Wednesday, January 7, 2009
Here are some of the latest health and medical news developments, compiled by editors of HealthDay:
No Cause Given for Ongoing Salmonella Outbreak
The salmonella bacterium continues to sicken hundreds of Americans, and the latest strain has caused an outbreak in 42 states during the past three months, with a reported 388 cases.
USA Today reports that officials from the U.S. Centers for Disease Control and Prevention have become concerned enough about the latest incidences to form a task force to find the cause.
This can be a daunting task. For example, more than 1,400 people in the United States suffered from salmonella poisoning in 2008 before the source was found -- peppers imported from Mexico.

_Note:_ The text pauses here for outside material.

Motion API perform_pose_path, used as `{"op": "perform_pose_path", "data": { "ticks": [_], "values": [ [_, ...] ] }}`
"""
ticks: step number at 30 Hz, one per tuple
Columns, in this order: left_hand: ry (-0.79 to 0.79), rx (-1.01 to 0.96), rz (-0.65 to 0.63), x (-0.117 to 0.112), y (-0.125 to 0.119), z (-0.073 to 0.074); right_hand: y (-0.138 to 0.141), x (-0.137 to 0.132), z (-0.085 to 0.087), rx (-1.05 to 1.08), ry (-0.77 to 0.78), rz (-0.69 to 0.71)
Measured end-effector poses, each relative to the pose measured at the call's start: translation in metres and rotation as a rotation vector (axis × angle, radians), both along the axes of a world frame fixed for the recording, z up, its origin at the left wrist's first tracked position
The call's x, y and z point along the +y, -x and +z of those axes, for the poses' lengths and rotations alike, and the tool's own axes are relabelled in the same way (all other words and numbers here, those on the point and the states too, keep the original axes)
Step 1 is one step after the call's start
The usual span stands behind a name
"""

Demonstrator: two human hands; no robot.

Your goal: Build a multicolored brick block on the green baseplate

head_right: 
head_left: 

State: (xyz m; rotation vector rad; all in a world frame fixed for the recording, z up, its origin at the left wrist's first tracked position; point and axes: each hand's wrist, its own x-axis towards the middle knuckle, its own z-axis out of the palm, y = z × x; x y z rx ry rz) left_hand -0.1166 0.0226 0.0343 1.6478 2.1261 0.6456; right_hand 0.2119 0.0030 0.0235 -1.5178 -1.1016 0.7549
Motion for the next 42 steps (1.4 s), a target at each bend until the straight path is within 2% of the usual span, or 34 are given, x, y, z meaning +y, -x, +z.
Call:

And another 401 cases in 41 states were reported in November, caused by the bacterium in microwaveable pot pies.
Infectious disease specialists don't yet know the source of the current illnesses, if there is indeed a single source.
The CDC says salmonella symptoms include nausea, diarrhea, stomach cramps and fever, and it usually is spread by fecal matter coming in contact with food people eat, whether animal or vegetable.
Fewer Than Half of Distressed Adults Sought Treatment
Of the 24.3 million adults who had serious psychological distress (SPD) in 2006, fewer than half (44.6 percent) sought treatment, the U.S. Substance Abuse and Mental Health Services Administration said Wednesday.
"This report shows that mental health problems affect almost 10 percent of people over age 18 years old, but less than half receive services that could help improve their situation," SAMHSA Acting Administrator Eric Broderick said in a news release.
The SPD rate was highest among adults aged 18 to 25 (17.9 percent), followed by those aged 26 to 49 (12.2 percent) and 50 or older (7 percent). Of adults 18 to 25, 29.4 percent received mental health services, compared to 47.2 percent among people 26 to 49 and 53.8 percent of those 50 and older.
Slightly more than half (50.9 percent) of whites availed themselves of mental health services, compared to fewer than 30 percent of blacks and Hispanics, the agency said.
Millions Purchasing Individual Health Insurance Policies
About 10.9 million Americans under age 65 bought individual health insurance policies in 2006, but just 7 million of them were covered for the entire year, according to an analysis released Wednesday by the U.S. Agency for Healthcare Research and Quality.
Those who were covered for only part of 2006 -- the most recent year for which statistics are available -- were covered for an average of six months, the agency said in a news release.
Most individual health policies are bought because purchasers can't get insurance from their employers, or they are unemployed, or they don't qualify for Medicaid or other public insurance plans, the AHRQ said.
Agency: Medicare Change Should Mean Lower Drug Costs
A change that begins next year in Medicare's Part D regulations should translate to lower costs for Medicare participants at the pharmacy counter, the Centers for Medicare and Medicaid Services said in a news release.
The change, effective Jan. 1, 2010, revises the way pharmacies report negotiated drug prices under Part D. It distinguishes between administrative costs and the actual price of a drug paid to a pharmacy by a pharmacy benefit manager. This change should create a uniform standard of drug costs for all Part D sponsors and result in lower negotiated prices for drugs, the agency said.
The rule also allows the agency to impose a penalty of up to $25,000 for each Medicare enrollee who has been adversely affected when the agency determines that a Part D contract has been violated.
The rule change will be of particular help to beneficiaries with high drug costs, since it should slow the beneficiaries' movement toward Medicare's drug coverage limits, the agency said.